Write out the whole listing word for word.
### MATERIAL PROVIDED
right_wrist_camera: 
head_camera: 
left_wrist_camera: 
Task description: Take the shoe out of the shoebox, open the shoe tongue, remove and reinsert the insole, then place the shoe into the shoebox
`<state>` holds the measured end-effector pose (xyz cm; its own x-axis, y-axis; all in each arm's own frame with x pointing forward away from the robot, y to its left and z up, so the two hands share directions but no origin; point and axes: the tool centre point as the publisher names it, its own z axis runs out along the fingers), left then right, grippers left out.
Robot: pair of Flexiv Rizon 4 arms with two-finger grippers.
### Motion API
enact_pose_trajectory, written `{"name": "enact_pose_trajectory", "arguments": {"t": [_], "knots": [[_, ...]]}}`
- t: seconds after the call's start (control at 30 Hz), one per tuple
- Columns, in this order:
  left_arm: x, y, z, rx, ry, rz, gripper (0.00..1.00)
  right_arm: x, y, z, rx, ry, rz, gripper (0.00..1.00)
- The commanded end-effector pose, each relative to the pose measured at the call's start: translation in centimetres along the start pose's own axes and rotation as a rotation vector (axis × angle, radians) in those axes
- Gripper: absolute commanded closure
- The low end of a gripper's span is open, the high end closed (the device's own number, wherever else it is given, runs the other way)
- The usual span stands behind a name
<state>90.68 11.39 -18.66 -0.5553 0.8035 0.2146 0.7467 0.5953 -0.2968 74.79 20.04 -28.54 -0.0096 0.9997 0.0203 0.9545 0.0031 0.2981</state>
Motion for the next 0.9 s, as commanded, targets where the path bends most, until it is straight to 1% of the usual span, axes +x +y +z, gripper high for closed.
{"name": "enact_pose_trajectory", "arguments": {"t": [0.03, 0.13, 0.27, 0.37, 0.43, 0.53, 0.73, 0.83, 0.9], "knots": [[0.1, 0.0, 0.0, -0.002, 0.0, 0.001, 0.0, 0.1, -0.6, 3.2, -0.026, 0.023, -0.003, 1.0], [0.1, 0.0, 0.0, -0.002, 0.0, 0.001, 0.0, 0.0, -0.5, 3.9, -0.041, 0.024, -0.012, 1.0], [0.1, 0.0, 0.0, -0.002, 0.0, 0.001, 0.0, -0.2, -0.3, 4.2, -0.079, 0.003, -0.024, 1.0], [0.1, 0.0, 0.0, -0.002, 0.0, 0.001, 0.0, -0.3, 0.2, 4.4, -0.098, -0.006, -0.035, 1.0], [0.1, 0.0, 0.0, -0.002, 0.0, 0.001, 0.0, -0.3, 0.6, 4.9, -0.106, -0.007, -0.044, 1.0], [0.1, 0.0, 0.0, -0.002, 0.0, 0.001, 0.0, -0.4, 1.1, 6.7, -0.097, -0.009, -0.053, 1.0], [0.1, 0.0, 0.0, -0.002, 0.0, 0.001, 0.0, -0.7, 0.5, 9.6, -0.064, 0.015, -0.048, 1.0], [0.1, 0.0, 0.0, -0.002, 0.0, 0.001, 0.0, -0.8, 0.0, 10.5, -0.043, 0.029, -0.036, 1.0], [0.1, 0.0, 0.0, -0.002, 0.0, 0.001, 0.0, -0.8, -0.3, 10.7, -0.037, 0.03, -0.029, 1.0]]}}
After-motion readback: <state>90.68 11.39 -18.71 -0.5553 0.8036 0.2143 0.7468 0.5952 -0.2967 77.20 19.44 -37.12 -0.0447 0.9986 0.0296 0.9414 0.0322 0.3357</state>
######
## SOLUTION FOR THIS TASK
right_wrist_camera: 
head_camera: 
left_wrist_camera: 
Task description: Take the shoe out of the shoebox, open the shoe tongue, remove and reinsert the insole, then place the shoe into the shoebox
`<state>` holds the measured end-effector pose (xyz cm; its own x-axis, y-axis; all in each arm's own frame with x pointing forward away from the robot, y to its left and z up, so the two hands share directions but no origin; point and axes: the tool centre point as the publisher names it, its own z axis runs out along the fingers), left then right, grippers left out.
Robot: pair of Flexiv Rizon 4 arms with two-finger grippers.
### Motion API
enact_pose_trajectory, written `{"name": "enact_pose_trajectory", "arguments": {"t": [_], "knots": [[_, ...]]}}`
- t: seconds after the call's start (control at 30 Hz), one per tuple
- Columns, in this order:
  left_arm: x, y, z, rx, ry, rz, gripper (0.00..1.00)
  right_arm: x, y, z, rx, ry, rz, gripper (0.00..1.00)
- The commanded end-effector pose, each relative to the pose measured at the call's start: translation in centimetres along the start pose's own axes and rotation as a rotation vector (axis × angle, radians) in those axes
- Gripper: absolute commanded closure
- The low end of a gripper's span is open, the high end closed (the device's own number, wherever else it is given, runs the other way)
- The usual span stands behind a name
<state>90.68 11.39 -18.66 -0.5553 0.8035 0.2146 0.7467 0.5953 -0.2968 74.79 20.04 -28.54 -0.0096 0.9997 0.0203 0.9545 0.0031 0.2981</state>
Motion for the next 0.9 s, as commanded, targets where the path bends most, until it is straight to 1% of the usual span, axes +x +y +z, gripper high for closed.
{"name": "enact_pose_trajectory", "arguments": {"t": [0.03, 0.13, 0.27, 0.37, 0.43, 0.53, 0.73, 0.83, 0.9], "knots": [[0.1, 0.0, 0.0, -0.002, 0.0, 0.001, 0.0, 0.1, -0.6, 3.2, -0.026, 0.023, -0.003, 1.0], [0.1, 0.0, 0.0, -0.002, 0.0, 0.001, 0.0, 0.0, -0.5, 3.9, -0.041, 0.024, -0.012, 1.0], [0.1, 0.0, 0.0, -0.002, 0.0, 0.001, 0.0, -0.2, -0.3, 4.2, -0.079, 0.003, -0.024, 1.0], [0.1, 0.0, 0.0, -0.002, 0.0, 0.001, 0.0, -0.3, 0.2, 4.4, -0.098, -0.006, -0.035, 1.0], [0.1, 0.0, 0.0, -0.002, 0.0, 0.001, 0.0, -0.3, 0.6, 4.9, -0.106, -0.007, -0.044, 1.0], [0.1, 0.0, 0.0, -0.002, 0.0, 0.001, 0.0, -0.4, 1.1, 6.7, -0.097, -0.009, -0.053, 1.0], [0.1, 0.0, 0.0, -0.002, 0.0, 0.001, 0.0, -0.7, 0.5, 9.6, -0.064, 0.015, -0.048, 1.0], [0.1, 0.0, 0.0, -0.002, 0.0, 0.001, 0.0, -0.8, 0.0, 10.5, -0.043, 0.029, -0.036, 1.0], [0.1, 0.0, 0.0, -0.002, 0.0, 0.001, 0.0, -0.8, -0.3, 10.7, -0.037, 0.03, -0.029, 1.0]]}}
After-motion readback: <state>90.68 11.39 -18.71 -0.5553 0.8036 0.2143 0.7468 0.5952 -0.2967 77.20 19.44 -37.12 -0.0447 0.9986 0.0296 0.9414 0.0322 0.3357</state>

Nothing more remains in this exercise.